No, you are not, she answered silently, I know your sort. You’re fighting in the hope that you’ll take my place, the place of what you call the “quality.”

By evening they had had their fill. A line of pack mules, chained one behind the other with a pair of baskets slung across their backs, bore away the last of the harvest which had been so laboriously coaxed out of the soil by every pair of hands on the place, including Miriam’s own. Helpless, shading her eyes from the glaring sunset, she could only watch them depart.

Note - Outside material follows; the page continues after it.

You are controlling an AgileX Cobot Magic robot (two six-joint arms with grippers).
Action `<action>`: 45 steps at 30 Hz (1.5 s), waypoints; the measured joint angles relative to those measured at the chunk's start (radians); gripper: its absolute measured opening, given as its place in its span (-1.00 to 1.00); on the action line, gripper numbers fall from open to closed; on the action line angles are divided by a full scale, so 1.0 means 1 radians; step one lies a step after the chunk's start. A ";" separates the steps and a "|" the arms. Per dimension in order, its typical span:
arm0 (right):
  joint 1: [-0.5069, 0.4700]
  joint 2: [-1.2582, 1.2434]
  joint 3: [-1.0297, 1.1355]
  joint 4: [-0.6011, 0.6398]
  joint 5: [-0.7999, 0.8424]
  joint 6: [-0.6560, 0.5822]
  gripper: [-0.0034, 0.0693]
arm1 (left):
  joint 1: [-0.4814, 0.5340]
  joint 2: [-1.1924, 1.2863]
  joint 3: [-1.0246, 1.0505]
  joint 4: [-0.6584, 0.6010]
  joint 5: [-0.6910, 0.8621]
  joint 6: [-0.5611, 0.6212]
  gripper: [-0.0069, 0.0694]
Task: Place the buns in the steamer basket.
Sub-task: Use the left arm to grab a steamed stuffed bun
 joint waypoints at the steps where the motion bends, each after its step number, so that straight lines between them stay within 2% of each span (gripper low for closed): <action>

So, Papa, there are your southern gentlemen. “Help yourselves, I trust you!”

Wearily, Miriam sat down on the front steps. The sun made its final plunge, leaving an afterglow streaked in amber and russet, the soft hazy colors of the dying year. The autumn evening was mild; now that the equinoctial storms were over, the earth was ready for a winter’s rest.

Fanny came around from the barns.

“Come sit down,” Miriam said.

All the rest of the household, worn out by the day, had gone to bed, leaving her alone. She wanted now not so much to speak of significant things as not to speak, only to feel the support of a living presence, or perhaps to say whatever trivial thoughts might enter her head.

“My shoes,” she said after a while, glancing at her kid slippers. “They’re all worn out. My last pair, too.”

“Simeon’s brother makes shoes. Leather uppers on a wooden sole. He made some for me.”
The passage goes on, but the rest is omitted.